*** INPUT DATA Section Begins ***
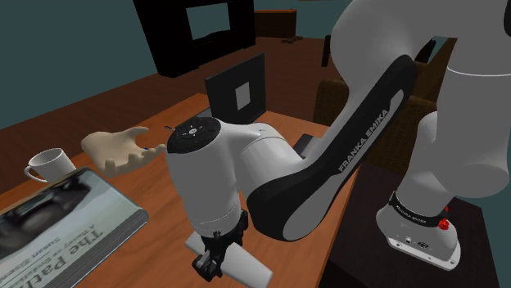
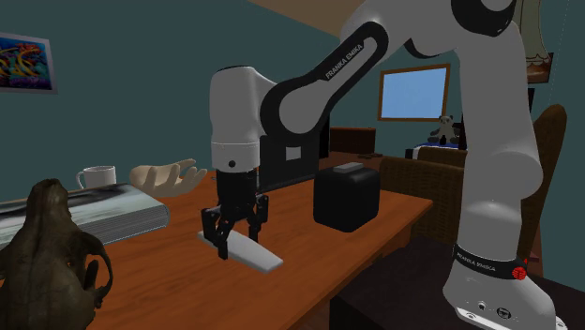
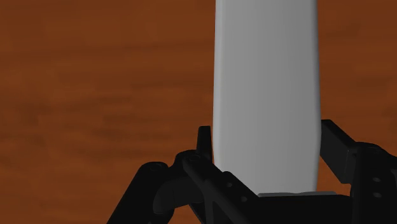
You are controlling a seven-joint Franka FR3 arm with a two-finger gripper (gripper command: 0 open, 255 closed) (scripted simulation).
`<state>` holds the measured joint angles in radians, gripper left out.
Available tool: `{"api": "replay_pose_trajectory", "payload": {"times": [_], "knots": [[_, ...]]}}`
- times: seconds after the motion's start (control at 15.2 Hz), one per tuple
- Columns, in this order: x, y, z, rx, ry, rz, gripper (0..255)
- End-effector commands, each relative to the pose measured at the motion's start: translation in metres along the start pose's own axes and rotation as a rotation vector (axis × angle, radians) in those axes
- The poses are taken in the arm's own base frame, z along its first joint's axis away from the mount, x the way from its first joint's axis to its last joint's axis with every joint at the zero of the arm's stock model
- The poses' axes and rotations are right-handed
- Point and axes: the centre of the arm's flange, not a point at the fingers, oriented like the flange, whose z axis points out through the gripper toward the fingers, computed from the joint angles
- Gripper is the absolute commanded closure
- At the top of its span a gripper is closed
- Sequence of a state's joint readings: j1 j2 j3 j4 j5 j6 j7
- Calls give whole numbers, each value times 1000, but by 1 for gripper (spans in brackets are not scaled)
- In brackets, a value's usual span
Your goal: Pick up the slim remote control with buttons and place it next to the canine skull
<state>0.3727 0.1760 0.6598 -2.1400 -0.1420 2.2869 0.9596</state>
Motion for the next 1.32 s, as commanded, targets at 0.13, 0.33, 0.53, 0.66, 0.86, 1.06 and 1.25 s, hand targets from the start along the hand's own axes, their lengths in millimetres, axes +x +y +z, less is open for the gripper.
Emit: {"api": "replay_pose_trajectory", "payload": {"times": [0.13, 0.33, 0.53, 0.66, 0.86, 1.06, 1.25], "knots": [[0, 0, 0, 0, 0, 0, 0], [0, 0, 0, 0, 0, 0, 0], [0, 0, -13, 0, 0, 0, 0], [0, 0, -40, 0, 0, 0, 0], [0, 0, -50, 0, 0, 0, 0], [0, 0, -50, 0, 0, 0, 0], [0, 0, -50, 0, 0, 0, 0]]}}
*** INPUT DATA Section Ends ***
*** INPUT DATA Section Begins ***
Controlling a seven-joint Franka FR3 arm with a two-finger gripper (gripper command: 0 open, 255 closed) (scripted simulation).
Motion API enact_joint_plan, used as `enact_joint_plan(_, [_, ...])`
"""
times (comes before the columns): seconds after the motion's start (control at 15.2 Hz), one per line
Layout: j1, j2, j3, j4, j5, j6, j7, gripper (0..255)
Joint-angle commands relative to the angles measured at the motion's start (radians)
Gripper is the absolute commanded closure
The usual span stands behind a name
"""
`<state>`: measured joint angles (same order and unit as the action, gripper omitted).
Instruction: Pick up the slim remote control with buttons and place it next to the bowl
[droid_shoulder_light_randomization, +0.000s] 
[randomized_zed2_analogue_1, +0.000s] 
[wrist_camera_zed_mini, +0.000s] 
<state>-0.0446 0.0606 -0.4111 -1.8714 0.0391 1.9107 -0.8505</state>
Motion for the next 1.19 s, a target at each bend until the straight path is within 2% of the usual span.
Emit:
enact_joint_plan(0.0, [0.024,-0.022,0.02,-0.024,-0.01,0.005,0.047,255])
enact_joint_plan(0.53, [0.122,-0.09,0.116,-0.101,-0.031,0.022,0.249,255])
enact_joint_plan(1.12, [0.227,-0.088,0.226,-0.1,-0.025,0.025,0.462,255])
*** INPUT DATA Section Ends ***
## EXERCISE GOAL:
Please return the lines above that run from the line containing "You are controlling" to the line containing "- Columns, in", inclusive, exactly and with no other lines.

## RESPONSE AREA:
You are controlling a seven-joint Franka FR3 arm with a two-finger gripper (gripper command: 0 open, 255 closed) (scripted simulation).
`<state>` holds the measured joint angles in radians, gripper left out.
Available tool: `{"api": "replay_pose_trajectory", "payload": {"times": [_], "knots": [[_, ...]]}}`
- times: seconds after the motion's start (control at 15.2 Hz), one per tuple
- Columns, in this order: x, y, z, rx, ry, rz, gripper (0..255)

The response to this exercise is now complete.